To capture a pattern you merely need to place parenthesis around the part you require to capture. So you could remove the non-capturing assertion ?: or place parens () where you need them. http://perldoc.perl.org/perlretut.html#Non-capturing-groupings
I'm not sure but, from your code I think you may be attempting to use lookahead assertions as, for example, you test for surnames with spaces, if none then test for surnames with hyphens. This will not start from the same point every time, it will either match the first example or not, then move forward to test the next position with the second surname pattern, whether the regex will then test the second name for the first subpattern is what I am unsure of. http://perldoc.perl.org/perlretut.html#Looking-ahead-and-looking-behind
#!usr/bin/perl
use warnings;
use strict;
my $line = '123 456 7antelope89';
$line =~ /^(\d+\s\d+\s)?(\d+\w+\d+)?/;
my ($ay,$be) = ($1 ? $1:'nocapture ', $2 ? $2:'nocapture ');
print 'a: ',$ay,'b: ',$be,$/;
undef for ($ay,$be,$1,$2);
$line = '123 456 7bealzelope89';
$line =~ /(?:\d+\s\d+\s)?(?:\d+\w+\d+)?/;
($ay,$be) = ($1 ? $1:'nocapture ', $2 ? $2:'nocapture ');
print 'a: ',$ay,'b: ',$be,$/;
undef for ($ay,$be,$1,$2);
$line = '123 456 7canteloupe89';
$line =~ /((?:\d+\s\d+\s))?(?:\d+(\w+)\d+)?/;
($ay,$be) = ($1 ? $1:'nocapture ', $2 ? $2:'nocapture ');
print 'a: ',$ay,'b: ',$be,$/;
undef for ($ay,$be,$1,$2);
exit 0;
For capturing the whole pattern the first pattern of the third example does not make sense, as this tells the regex to not capture the pattern group while also capturing the pattern group.
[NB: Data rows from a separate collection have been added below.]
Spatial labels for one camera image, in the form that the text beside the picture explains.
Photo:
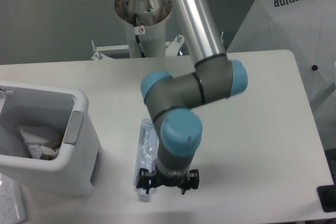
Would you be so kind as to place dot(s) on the white tissue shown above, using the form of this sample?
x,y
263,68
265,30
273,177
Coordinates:
x,y
36,136

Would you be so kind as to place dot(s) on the white trash can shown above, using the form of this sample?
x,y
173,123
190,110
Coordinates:
x,y
74,170

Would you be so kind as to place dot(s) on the black device at edge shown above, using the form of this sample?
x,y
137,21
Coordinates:
x,y
327,197

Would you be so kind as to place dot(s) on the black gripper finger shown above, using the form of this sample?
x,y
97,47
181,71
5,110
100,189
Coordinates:
x,y
190,181
147,180

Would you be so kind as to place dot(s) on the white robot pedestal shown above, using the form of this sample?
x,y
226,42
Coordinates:
x,y
145,25

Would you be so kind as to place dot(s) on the crushed clear plastic bottle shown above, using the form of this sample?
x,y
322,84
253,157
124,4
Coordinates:
x,y
147,148

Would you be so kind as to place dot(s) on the colourful snack package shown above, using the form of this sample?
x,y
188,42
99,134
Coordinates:
x,y
48,153

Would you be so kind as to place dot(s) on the white superior umbrella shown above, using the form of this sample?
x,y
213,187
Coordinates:
x,y
304,27

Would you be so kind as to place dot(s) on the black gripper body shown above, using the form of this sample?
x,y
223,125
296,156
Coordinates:
x,y
179,181

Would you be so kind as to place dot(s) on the white metal bracket frame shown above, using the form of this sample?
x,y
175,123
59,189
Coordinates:
x,y
173,48

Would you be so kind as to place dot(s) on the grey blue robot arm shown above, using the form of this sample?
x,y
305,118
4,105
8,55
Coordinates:
x,y
171,100

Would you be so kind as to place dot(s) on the white paper sheet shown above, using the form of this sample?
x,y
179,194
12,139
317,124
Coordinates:
x,y
12,202
Where this is useful is in the second pattern which is a fine grained pattern capture, in that the pattern captured is part of a non-capturing group.
a: 123 456 b: 7antelope89
a: nocapture b: nocapture
a: 123 456 b: canteloupe
One little nitpic
id=".*?"
may be better as
id="\w*?"
id names requiring to be _alphanumeric iirc.